* [WHAT YOU SHOULD DO] Find the line with "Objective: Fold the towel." in the records below. Output exactly from there until after the line with "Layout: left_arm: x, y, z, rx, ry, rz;", without pictures.

* [RECORDS FOR THE EXERCISE]
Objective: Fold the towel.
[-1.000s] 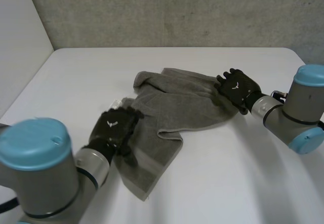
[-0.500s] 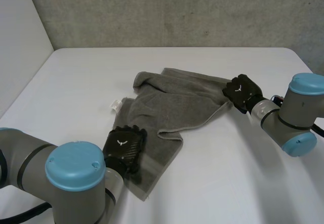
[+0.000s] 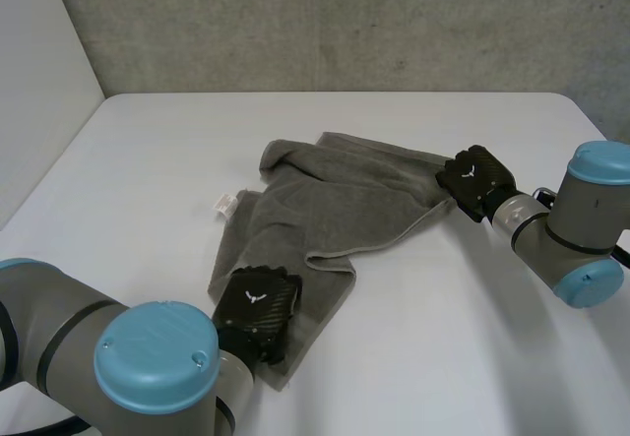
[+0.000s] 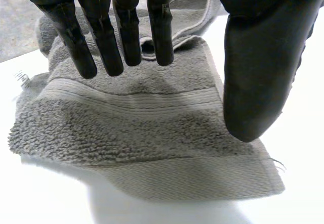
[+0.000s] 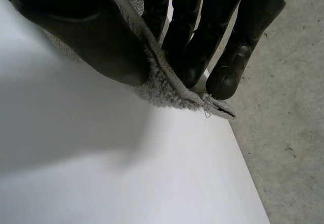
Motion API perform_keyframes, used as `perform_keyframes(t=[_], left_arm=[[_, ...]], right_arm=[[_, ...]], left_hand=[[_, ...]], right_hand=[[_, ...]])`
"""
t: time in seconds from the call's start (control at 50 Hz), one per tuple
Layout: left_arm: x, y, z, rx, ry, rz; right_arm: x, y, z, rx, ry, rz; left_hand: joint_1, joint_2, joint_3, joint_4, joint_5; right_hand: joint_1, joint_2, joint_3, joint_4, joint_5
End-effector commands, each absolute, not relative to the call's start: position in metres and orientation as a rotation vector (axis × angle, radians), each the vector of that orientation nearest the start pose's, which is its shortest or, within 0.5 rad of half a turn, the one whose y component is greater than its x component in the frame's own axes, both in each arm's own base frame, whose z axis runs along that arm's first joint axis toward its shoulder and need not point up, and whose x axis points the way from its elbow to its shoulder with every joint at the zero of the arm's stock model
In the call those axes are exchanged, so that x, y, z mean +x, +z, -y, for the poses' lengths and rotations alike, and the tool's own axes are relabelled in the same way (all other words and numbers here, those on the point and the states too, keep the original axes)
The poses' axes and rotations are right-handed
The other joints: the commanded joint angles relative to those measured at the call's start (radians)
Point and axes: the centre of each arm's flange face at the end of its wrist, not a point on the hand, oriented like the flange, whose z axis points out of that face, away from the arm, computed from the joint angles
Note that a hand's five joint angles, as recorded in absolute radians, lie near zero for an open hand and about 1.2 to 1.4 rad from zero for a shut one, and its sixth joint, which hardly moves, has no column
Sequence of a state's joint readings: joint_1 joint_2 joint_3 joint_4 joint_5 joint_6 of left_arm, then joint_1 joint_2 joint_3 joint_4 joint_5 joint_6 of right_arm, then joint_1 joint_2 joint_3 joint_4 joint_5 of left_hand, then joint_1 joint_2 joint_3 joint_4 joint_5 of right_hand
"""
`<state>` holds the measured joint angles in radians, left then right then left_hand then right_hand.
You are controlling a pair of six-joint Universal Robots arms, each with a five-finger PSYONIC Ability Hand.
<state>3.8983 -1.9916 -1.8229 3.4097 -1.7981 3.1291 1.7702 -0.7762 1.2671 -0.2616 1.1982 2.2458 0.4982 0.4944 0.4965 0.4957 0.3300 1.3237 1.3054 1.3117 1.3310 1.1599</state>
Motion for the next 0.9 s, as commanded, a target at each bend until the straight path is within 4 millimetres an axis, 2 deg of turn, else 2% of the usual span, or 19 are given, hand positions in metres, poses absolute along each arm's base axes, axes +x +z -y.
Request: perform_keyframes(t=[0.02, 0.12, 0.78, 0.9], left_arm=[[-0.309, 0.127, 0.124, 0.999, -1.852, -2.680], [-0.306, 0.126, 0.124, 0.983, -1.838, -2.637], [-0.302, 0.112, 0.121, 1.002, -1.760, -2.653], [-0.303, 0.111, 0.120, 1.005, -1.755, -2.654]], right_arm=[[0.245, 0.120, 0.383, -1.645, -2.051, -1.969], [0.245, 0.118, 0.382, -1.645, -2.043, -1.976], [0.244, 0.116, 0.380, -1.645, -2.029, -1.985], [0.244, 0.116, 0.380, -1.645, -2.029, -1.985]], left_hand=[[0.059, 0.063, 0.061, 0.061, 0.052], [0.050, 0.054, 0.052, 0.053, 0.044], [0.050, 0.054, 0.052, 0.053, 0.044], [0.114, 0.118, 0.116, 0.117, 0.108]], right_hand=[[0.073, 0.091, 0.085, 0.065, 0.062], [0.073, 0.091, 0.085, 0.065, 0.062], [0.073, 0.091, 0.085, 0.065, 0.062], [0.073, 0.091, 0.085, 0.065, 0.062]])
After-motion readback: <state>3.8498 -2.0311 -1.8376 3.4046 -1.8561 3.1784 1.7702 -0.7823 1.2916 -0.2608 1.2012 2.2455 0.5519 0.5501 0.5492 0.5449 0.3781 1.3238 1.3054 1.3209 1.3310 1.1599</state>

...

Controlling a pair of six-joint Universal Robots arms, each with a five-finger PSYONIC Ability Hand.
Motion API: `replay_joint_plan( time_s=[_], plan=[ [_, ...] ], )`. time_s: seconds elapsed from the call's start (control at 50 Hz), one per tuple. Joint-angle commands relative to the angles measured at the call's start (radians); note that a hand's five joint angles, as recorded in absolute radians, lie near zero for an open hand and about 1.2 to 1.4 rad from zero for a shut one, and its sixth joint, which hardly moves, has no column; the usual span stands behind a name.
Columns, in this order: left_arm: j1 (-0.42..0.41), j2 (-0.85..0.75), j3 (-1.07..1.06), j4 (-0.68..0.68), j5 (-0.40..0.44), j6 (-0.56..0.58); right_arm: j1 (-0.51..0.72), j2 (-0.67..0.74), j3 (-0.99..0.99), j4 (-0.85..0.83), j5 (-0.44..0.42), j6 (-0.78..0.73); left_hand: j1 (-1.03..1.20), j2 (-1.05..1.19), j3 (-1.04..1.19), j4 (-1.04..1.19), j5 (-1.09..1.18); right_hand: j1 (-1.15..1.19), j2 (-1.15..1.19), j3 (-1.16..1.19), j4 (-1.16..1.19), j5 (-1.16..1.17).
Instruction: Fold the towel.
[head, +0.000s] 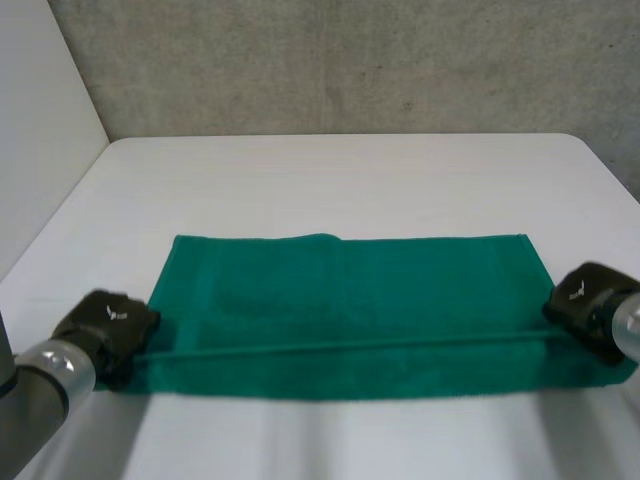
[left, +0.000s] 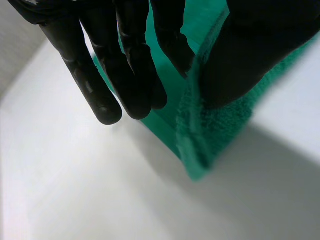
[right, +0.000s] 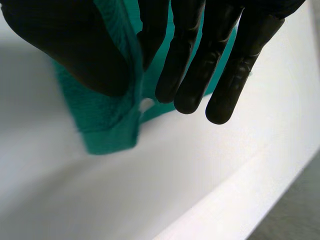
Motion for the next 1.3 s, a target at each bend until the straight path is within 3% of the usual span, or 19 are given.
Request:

* [YOUR RESPONSE]
Objective: Fold the towel.
[-1.000s] 
[-0.500s] 
[+0.000s] 
[+0.000s] 
[+0.000s] 
Motion API perform_keyframes, used as `perform_keyframes(t=[_], left_arm=[[_, ...]], right_arm=[[_, ...]], left_hand=[[_, ...]], right_hand=[[_, ...]])`
"""
t: time in seconds from the call's start (control at 50 Hz), one per tuple
Layout: left_arm: x, y, z, rx, ry, rz; right_arm: x, y, z, rx, ry, rz; left_hand: joint_1, joint_2, joint_3, joint_4, joint_5; right_hand: joint_1, joint_2, joint_3, joint_4, joint_5

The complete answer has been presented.